== Problem to work on ==
Please retype the data below exactly, stopping after the line with "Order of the" and skipping every picture.

== Data block ==

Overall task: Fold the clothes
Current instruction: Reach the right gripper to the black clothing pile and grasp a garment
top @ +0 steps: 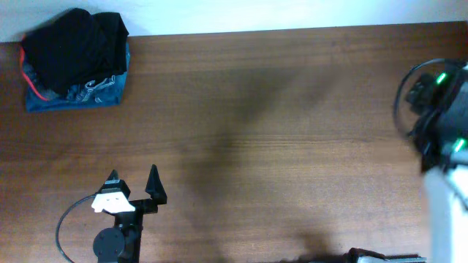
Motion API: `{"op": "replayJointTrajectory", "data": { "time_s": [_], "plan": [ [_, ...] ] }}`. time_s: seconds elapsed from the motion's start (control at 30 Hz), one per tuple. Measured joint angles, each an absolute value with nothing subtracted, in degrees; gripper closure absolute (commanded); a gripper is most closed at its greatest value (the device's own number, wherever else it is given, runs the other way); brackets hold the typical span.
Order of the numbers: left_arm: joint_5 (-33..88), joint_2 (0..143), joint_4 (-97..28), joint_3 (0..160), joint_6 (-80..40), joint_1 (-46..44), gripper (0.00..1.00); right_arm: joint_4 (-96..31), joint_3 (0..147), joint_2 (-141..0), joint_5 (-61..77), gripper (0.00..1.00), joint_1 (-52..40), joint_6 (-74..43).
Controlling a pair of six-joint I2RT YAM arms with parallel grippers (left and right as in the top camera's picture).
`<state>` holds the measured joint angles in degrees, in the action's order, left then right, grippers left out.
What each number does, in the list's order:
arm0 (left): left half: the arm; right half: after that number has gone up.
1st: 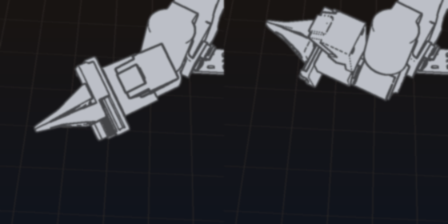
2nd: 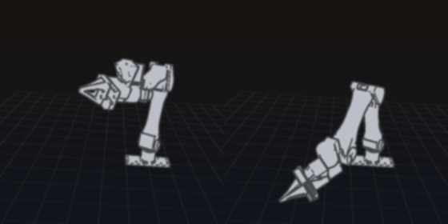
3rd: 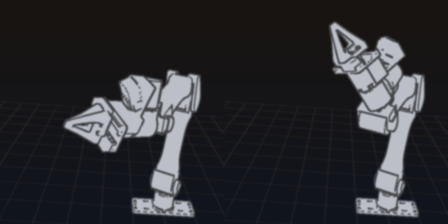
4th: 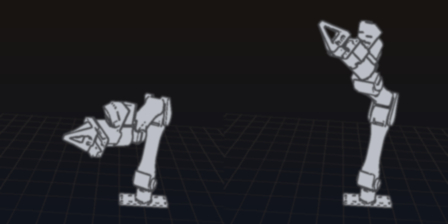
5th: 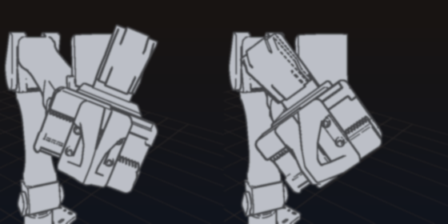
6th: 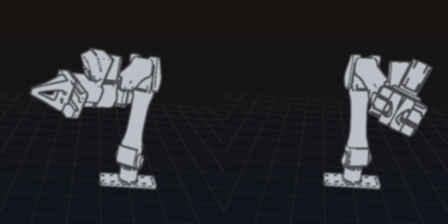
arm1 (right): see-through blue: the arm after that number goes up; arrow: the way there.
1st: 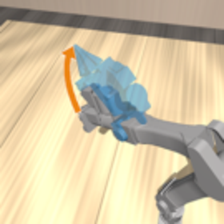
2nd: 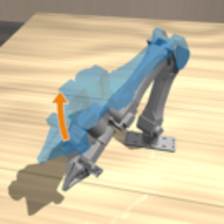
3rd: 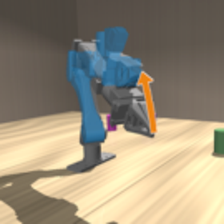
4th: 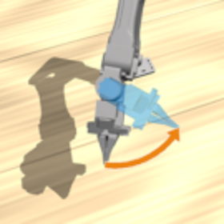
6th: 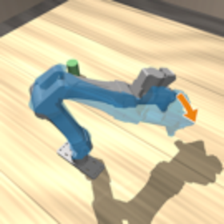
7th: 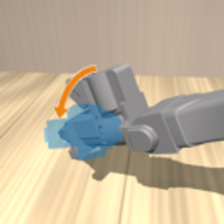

== Solution ==
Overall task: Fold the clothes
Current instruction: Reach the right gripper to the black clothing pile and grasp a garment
top @ +0 steps: 
Motion API: `{"op": "replayJointTrajectory", "data": { "time_s": [_], "plan": [ [_, ...] ] }}`. time_s: seconds elapsed from the motion's start (control at 30 Hz), one per tuple. Measured joint angles, each an absolute value with nothing subtracted, in degrees; gripper closure absolute (commanded); a gripper is most closed at its greatest value (the device's own number, wherever else it is given, runs the other way); brackets hold the typical span.
Order of the numbers: left_arm: joint_5 (-33..88), joint_2 (0..143), joint_4 (-97..28), joint_3 (0..160), joint_6 (-80..40), joint_1 (-46..44), gripper (0.00..1.00); right_arm: joint_4 (-96..31), joint_3 (0..147), joint_2 (-141..0), joint_5 (-61..77), gripper (0.00..1.00), joint_1 (-52..40), joint_6 (-74..43).

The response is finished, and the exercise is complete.